Ô douce nuit, une fois de plus, mon corps frêle te résiste,
Ses rêves éveillés le fatiguent, au-delà de sa citadelle,
A la fenêtre de mon cœur, mon esprit ranime la chandelle
De mes souvenirs animés, pénitence de l'esprit en piste,
Il m’essouffle dans les abysses par ces chemins en dentelle.

Mon cœur, dont l'amour fait sa proie,
Tel le lys, mon esprit s'épanouit la nuit, ,
Fade et recoquillé le jour, mon âme vie sa solitude,
Sans prestance, à l’ode désenchantée par la muse,
Ma raison prend mon cœur par la main, face à l’évidence,

Les perles de mes yeux scintillant en abondance
Rendent mon chagrin plus céleste de moitié,
Mais mon cœur, ce ressort de l’existence,
Meurtri par ce miroir de l’estime broyé sans pitié
Par la pierre de la souffrance et de l’insolence.

Sur le parvis de mon cœur, nichant naguère,
L’ardent rossignol a troublé mon âme légère.
Le soleil couché, la clarté de la lune a éclairé l’horizon,
La raison de mon cœur, jadis possédé par une fleur envoûtante,
Découvre la beauté et la diversité des fleurs environnantes,

Chacune en réalité plus belle l'une que l'autre.
Nul doute les femmes sont les rivales des fleurs,
Mais leurs attraits sont aussi éphémères, tels les pleurs,
De celui qui ne trouva jamais dans leur possession,
Qu'amertume secrète et qu'agitation.

Ô Allah ! Comment te remercier pour la vue rendue,
A ce cœur éperdu si longtemps, tu m’as permis de lever le voile,
Sous le charme caché de ces cœurs sans parole, empreints de futilités.
Ô Allah comment vais-je te prouver ma gratitude sans faillir ?
Rappelle cette âme, si de Ta grâce qu’elle implore, elle devait en être privée.

R.A

mercredi 19 décembre 2012

Lâcher prise














Ô Allah, depuis ce jour !

Cet opium, coulant dans mes veines
Versé comme un élixir éthéré,
Qu'il tarde à achever mes peines!
Mon âme, il est temps de lâcher prise.

Au cœur de ce palais de la vie,
Je ne fantasmais que le plaisir ;
Mais j'ai connu la duplicité !
Mon âme, il est temps de lâcher prise.

Quand le destin nous accable,
A quoi bon, hélas!
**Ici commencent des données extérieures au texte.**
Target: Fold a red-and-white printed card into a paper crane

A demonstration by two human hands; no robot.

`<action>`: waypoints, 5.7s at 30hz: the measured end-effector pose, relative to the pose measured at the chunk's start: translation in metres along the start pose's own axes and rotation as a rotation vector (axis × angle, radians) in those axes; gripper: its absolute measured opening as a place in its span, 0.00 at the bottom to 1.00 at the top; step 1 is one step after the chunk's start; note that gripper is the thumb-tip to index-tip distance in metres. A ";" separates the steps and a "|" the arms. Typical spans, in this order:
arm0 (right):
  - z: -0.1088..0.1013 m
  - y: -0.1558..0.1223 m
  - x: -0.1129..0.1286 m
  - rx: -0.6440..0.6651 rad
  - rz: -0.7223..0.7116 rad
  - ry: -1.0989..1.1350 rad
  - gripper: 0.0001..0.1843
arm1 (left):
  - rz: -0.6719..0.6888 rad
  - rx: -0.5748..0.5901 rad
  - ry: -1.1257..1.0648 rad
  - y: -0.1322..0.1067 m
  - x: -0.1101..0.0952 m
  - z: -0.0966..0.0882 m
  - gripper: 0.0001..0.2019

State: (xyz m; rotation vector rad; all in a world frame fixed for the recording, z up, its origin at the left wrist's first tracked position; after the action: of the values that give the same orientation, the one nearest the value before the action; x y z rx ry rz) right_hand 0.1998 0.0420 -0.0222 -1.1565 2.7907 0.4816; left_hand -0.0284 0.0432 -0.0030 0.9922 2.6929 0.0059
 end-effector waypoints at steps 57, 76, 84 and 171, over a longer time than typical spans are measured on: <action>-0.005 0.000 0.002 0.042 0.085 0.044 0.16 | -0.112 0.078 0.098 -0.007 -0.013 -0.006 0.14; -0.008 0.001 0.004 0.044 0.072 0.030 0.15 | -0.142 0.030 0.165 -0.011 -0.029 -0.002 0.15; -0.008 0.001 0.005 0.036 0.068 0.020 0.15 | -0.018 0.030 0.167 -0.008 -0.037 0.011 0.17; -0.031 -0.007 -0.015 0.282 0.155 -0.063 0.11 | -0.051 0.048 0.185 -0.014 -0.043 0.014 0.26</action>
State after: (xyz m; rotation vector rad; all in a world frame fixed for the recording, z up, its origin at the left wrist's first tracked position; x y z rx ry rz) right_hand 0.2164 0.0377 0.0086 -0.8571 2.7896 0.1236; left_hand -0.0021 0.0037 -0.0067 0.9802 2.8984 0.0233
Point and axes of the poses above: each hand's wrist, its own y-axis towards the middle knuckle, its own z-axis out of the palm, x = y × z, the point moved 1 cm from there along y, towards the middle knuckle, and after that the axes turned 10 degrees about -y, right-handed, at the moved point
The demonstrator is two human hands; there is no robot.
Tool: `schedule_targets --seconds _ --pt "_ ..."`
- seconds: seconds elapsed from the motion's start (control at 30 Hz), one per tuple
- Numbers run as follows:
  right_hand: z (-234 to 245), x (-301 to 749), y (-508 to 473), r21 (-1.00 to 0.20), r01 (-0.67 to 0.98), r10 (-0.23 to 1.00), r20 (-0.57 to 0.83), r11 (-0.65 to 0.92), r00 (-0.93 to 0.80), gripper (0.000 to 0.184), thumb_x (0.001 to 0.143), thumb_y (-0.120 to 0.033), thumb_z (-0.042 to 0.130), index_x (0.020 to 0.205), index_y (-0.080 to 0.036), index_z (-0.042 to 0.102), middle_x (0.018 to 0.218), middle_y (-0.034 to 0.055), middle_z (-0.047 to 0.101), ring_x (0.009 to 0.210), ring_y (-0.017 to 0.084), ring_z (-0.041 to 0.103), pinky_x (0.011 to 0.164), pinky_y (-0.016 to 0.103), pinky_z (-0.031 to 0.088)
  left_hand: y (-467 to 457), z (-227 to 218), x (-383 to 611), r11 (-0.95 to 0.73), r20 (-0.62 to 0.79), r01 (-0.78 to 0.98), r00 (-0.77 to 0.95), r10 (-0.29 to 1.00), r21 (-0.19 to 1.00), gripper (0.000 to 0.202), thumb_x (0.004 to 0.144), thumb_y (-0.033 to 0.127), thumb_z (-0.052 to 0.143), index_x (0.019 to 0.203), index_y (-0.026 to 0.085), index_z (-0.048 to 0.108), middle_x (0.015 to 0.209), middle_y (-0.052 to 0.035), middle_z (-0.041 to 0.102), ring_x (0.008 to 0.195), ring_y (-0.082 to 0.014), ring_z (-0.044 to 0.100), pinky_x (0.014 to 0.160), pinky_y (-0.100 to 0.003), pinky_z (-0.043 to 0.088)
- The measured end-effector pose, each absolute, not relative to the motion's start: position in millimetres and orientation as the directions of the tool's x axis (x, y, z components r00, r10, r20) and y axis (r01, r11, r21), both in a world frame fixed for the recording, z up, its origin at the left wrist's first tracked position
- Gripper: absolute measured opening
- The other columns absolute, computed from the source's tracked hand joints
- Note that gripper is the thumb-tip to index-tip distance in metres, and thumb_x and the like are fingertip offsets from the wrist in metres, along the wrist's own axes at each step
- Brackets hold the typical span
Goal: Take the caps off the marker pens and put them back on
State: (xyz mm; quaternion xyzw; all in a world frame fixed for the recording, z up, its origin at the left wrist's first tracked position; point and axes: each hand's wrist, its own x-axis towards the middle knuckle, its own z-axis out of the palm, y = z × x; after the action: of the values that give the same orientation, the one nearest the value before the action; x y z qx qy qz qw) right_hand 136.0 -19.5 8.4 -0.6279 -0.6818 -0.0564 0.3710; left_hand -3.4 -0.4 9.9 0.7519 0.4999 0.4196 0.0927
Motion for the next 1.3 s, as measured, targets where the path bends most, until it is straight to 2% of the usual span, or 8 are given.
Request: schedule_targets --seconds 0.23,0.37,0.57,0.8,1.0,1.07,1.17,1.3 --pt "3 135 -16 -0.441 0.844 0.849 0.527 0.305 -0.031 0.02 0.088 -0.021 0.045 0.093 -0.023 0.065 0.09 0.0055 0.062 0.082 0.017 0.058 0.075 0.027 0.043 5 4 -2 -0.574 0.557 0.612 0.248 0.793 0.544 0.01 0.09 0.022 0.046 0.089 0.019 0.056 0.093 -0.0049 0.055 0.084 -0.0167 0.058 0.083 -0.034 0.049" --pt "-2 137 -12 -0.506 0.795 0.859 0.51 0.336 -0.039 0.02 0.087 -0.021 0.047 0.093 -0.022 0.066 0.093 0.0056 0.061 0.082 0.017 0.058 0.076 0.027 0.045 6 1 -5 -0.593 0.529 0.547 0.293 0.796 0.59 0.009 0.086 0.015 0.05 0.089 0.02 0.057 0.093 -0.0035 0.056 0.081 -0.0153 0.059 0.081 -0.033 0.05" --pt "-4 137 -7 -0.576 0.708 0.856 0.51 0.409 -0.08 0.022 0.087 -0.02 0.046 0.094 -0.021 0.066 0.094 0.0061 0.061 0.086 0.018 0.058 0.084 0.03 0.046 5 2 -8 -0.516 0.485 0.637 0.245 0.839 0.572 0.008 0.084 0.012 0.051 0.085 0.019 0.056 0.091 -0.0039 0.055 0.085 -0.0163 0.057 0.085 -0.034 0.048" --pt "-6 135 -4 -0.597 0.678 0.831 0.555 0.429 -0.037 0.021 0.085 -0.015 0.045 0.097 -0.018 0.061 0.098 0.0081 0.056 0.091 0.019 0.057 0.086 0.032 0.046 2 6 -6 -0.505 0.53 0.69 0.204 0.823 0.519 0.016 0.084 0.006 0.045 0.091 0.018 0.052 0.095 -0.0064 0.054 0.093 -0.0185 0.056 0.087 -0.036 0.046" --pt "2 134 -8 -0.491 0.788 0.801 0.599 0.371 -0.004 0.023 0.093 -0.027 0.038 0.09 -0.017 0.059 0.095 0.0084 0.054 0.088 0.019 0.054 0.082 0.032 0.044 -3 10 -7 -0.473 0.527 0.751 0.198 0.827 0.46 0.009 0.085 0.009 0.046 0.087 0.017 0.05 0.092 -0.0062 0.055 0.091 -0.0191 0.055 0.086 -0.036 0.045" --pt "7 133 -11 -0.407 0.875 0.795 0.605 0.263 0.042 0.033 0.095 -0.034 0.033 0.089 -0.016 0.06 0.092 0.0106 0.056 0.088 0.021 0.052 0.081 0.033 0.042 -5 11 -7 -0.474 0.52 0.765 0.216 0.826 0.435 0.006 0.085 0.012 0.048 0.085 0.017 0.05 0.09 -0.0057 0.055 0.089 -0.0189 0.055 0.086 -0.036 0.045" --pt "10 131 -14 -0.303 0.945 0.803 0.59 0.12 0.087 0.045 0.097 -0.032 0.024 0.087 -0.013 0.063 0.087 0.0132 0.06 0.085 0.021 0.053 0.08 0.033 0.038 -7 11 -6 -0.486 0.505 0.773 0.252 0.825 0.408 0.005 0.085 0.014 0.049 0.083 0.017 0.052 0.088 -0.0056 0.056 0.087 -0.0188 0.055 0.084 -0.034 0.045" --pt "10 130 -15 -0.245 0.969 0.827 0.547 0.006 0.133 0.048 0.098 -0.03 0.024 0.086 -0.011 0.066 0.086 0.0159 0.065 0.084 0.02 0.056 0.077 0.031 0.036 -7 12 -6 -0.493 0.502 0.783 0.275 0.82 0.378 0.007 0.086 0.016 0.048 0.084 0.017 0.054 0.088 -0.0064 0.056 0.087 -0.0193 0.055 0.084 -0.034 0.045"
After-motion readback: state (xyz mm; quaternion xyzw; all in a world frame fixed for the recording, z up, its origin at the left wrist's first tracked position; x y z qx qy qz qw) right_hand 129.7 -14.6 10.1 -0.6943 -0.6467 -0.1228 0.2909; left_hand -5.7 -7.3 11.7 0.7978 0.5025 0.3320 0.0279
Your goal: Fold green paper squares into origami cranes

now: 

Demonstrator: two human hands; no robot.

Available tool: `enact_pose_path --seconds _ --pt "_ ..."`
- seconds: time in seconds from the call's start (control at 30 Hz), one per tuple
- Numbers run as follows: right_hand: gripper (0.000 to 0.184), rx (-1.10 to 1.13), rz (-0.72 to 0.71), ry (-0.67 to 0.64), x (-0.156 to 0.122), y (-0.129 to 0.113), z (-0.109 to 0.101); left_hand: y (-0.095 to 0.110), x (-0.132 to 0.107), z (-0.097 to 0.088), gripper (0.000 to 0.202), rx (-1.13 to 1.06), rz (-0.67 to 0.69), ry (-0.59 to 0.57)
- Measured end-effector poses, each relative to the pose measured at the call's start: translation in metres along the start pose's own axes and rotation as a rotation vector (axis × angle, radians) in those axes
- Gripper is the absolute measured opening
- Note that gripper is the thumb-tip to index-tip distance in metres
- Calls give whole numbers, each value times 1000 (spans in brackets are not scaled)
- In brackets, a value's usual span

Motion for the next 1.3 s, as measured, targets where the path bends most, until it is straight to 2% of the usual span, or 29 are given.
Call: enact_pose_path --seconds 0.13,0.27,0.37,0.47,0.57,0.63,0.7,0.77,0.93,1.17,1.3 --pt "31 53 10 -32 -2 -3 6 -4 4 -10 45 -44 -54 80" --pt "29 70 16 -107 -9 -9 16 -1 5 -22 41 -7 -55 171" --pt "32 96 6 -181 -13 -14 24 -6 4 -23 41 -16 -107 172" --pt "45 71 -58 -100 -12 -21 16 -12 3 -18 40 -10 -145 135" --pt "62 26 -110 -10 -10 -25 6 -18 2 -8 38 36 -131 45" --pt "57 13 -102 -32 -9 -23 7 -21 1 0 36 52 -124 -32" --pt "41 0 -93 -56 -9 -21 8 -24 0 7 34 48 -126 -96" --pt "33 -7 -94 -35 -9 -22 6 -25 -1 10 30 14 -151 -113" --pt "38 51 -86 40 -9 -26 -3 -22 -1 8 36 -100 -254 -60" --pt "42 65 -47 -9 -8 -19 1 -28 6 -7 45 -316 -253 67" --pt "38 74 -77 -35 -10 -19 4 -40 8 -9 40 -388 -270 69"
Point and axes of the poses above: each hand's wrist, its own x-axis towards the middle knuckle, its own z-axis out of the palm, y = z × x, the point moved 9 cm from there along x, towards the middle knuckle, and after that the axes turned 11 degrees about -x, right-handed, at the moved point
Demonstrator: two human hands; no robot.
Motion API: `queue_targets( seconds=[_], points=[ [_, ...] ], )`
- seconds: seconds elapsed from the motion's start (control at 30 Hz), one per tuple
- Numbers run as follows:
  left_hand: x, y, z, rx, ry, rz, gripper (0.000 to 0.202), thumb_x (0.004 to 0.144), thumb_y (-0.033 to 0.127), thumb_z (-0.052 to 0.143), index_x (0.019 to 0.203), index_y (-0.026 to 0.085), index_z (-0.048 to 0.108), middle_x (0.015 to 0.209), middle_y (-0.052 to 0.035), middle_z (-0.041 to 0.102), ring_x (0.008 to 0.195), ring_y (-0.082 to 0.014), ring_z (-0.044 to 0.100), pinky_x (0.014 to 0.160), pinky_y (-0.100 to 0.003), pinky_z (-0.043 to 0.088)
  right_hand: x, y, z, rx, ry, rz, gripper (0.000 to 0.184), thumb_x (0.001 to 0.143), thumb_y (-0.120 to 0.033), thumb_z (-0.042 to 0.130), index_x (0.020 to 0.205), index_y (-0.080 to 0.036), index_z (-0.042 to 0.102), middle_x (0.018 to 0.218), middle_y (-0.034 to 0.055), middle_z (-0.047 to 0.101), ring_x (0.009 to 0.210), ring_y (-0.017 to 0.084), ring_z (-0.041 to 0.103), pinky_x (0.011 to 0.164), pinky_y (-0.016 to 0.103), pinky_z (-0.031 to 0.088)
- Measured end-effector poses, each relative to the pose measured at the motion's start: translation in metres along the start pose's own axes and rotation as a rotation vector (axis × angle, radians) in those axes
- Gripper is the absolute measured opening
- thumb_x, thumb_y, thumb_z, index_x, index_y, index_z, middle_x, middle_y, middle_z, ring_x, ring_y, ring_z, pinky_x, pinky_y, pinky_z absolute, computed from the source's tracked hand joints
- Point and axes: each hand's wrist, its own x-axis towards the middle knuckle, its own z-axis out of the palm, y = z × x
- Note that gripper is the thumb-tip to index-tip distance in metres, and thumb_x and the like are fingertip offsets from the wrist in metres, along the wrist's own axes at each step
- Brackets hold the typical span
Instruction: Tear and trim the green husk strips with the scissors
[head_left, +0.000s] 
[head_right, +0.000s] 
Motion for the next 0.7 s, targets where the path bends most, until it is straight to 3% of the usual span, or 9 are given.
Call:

De gémir et de se lamenter ?
Le monde est toujours impitoyable !
Mon âme, il est temps de lâcher prise.

Qu'ils s'attachent à la vie,
Ceux à qui sourit la destinée;
Mais moi, je n'ai plus d’envie !
Mon âme, il est temps de lâcher prise.

Aucun sacrifice du cœur ne demeure,
Où le malheur se fait sentir :
On plaisante, on se délecte, quand moi je pleure.
Mon âme, il est temps de lâcher prise.

Allah, que faire de mon âme amarrée !
Donne lui les raisons d’espérer et de voguer,
Sans ta Miséricorde, a-t-il d’autre choix que de lever l'ancre ?
Mon âme, il est temps de lâcher prise.

Ô Allah, depuis ce jour !
Je ne cesse de lui répéter, tout cœur brisé est condamné,
Telle une évidence, l’heure est proche !
Mon âme, il est temps de lâcher prise.